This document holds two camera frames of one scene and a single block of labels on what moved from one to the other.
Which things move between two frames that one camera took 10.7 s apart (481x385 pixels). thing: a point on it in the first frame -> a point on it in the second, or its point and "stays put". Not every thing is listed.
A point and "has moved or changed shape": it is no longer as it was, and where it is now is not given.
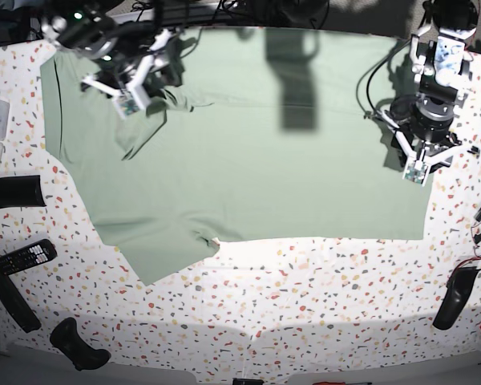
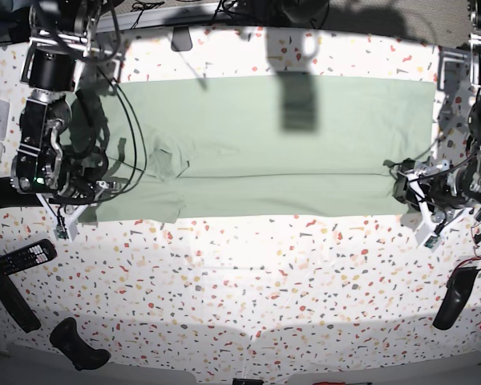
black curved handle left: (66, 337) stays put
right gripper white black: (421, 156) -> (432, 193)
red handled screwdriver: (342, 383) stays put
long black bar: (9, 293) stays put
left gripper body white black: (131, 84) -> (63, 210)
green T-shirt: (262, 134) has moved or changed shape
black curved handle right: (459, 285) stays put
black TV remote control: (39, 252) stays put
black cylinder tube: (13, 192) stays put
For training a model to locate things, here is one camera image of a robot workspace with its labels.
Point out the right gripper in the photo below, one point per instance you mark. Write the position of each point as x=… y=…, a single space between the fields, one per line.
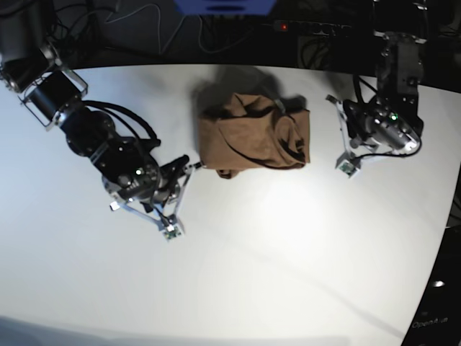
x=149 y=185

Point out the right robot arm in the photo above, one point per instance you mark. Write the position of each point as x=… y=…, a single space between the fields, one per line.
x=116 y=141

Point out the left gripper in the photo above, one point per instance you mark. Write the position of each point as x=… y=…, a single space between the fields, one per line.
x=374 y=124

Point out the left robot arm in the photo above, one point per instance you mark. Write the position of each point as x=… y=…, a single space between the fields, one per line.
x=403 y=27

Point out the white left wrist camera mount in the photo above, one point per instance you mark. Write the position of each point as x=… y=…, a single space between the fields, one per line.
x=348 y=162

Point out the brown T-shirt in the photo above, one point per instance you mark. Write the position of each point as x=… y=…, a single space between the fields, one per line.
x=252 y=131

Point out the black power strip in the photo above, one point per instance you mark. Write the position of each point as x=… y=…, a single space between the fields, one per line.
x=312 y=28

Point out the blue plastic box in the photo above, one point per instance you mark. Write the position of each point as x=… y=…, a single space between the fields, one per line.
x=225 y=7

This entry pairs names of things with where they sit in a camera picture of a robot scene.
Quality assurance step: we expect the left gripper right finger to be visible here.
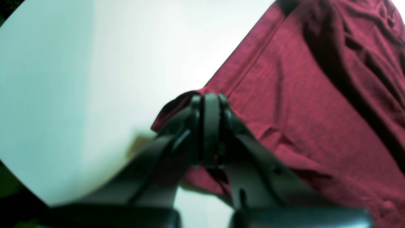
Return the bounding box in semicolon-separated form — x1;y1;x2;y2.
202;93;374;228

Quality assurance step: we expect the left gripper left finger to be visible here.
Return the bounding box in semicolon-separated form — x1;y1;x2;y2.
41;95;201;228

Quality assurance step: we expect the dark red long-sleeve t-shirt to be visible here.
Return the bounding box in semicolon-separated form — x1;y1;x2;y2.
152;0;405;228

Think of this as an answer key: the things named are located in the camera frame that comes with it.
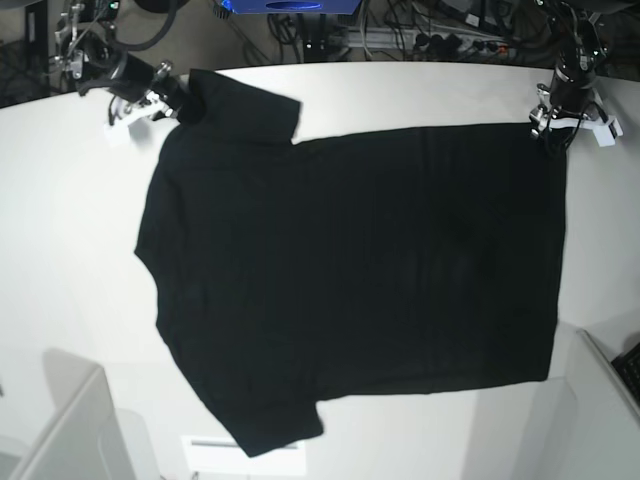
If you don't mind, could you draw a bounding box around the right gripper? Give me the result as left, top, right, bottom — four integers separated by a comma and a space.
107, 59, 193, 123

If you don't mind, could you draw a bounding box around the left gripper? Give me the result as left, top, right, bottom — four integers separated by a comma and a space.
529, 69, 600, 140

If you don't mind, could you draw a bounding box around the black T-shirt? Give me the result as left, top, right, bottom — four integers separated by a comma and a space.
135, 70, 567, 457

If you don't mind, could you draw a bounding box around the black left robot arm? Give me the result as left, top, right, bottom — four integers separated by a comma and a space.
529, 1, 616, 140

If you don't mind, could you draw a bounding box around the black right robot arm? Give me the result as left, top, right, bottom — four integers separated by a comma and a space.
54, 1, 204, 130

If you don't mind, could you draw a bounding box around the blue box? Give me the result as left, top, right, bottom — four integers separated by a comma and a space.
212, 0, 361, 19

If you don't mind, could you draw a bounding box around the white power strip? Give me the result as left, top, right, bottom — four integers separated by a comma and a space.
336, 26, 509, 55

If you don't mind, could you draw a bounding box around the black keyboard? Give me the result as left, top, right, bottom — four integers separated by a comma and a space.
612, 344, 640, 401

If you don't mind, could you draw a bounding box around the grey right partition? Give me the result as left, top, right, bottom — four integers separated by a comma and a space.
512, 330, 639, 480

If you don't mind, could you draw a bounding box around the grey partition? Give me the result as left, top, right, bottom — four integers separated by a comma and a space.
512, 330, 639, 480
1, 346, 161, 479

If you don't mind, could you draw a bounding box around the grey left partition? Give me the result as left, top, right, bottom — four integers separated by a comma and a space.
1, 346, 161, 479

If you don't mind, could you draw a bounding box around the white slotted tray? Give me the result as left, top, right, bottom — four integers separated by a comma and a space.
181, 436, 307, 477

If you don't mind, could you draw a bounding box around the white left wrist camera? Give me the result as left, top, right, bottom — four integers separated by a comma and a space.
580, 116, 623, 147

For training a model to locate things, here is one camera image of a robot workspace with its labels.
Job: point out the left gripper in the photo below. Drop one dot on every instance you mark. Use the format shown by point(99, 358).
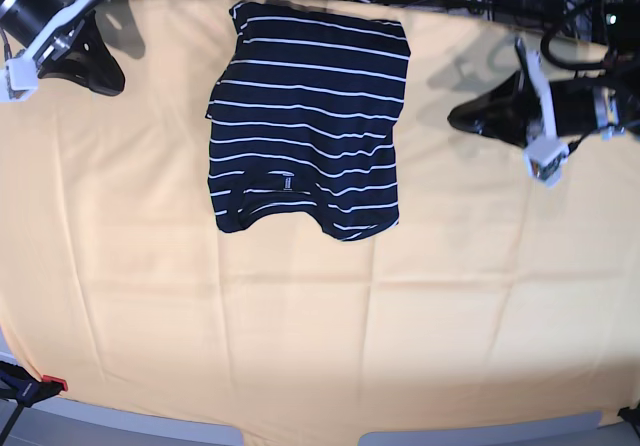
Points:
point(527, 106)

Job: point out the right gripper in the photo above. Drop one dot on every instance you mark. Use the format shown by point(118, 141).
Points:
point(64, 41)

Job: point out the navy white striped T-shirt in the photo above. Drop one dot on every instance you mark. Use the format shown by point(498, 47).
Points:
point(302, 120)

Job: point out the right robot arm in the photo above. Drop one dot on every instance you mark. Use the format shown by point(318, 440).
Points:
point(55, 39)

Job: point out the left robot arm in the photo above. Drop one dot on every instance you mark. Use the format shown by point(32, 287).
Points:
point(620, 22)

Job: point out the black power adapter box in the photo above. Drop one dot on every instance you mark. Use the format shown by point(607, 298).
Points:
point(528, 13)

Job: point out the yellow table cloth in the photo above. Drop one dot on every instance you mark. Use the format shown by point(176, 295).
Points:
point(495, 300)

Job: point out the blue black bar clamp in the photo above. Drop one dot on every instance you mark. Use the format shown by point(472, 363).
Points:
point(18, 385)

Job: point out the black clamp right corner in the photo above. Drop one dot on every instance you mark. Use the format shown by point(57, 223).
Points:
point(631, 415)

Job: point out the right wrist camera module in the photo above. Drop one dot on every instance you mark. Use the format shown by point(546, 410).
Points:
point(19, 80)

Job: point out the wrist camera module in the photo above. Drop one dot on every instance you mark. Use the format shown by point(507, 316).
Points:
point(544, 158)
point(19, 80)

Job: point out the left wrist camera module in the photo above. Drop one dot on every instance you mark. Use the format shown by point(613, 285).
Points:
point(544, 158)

* [ASSIGNED TASK]: In the records above, find each line that mentions the string "step", then copy it.

* [WRITTEN ANSWER]:
Quality assurance step: we expect the left gripper right finger to be visible here.
Quality assurance step: we expect the left gripper left finger to be visible here.
Quality assurance step: we expect the dark red long-sleeve t-shirt to be visible here.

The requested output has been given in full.